A diretora geral de Habitação do Governo de Aragão, María Pía Canals, defendeu a gestão da habitação protegida (VPO) em resposta às críticas de um recente relatório da Câmara de Contas. Canals ressaltou os avanços significativos no desbloqueio de autorizações e qualificações de VPO, sublinhando o compromisso do governo autonômico com este tema crucial.

Avanços na construção de habitações protegidas

Ao assumir seu cargo, Canals se deparou com quase 800 habitações pendentes de qualificação ou autorização, algumas com atrasos superiores a dois anos. Atualmente, estão sendo construídas 1.541 habitações protegidas em Aragão, com 90 localizadas na capital Huesca e o restante em Zaragoza. Esse progresso é atribuído à reorganização de equipes e à atualização do módulo de habitação protegida, realizada em abril do ano passado.

A diretora geral destacou que essas ações têm sido fundamentais para acelerar o processo de construção e autorização, permitindo que mais famílias acessem habitações acessíveis na região.

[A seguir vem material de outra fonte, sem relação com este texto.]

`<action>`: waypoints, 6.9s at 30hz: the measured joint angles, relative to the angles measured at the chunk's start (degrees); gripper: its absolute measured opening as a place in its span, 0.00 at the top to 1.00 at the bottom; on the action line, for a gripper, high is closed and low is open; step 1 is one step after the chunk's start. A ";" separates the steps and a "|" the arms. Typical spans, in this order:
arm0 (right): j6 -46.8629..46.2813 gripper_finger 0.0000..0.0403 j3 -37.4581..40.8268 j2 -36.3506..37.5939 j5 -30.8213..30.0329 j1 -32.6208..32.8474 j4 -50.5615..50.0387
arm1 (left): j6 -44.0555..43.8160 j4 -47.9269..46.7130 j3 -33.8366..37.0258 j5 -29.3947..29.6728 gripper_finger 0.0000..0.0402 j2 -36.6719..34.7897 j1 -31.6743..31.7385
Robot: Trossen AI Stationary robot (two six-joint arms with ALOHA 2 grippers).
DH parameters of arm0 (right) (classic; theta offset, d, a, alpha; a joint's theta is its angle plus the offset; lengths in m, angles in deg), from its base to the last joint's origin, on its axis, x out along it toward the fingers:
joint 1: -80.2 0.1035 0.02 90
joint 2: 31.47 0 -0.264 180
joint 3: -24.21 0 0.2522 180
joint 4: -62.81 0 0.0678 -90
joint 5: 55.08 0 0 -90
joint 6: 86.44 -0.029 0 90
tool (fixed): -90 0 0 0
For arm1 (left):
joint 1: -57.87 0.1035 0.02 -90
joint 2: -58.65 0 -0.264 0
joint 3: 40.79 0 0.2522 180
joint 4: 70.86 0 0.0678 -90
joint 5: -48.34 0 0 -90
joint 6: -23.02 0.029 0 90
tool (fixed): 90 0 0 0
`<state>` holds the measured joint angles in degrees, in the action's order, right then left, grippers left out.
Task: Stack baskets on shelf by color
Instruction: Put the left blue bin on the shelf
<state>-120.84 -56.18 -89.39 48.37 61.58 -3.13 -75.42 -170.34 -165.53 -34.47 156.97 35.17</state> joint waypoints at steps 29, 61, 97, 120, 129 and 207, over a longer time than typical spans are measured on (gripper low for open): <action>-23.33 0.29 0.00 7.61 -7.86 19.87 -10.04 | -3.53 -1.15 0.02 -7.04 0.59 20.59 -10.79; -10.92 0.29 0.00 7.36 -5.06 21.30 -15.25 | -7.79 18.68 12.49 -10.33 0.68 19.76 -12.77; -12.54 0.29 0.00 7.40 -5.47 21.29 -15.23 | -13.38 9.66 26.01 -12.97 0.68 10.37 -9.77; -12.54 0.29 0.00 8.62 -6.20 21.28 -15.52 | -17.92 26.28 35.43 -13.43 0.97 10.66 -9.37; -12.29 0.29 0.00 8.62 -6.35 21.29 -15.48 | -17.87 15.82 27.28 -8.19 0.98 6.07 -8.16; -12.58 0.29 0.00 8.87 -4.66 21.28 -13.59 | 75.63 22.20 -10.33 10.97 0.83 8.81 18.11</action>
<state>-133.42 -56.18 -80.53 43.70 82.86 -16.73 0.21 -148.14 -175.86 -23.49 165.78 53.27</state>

Clareza nos registros e melhoria na publicidade

Canals também respondeu às observações do relatório sobre a estruturação dos registros de VPO, afirmando que são claros, completos e detalhados geograficamente. Embora tenha reconhecido que há margem para melhorar a publicidade das promoções, garantiu que toda a informação está disponível na página web do Governo de Aragão, o que facilita o acesso às promoções de venda e aluguel.

Futuras estratégias e planejamento

O Governo de Aragão está desenvolvendo uma plataforma de gestão para unificar a informação de VPO de diversas aplicações históricas e atuais. Sobre o registro de solicitantes, suspenso desde 2013, Canals mencionou que está sendo avaliada sua possível reativação, com base em sua utilidade e oportunidade.

Além disso, o Plano Aragão Mais Habitação, com um investimento de 400 milhões de euros para seis anos, tem sido crucial na criação de mais de 3.000 habitações públicas de aluguel acessível. Este plano abrange capitais, áreas rurais, zonas turísticas e áreas geradoras de emprego, demonstrando um enfoque integral na solução da problemática habitacional na comunidade.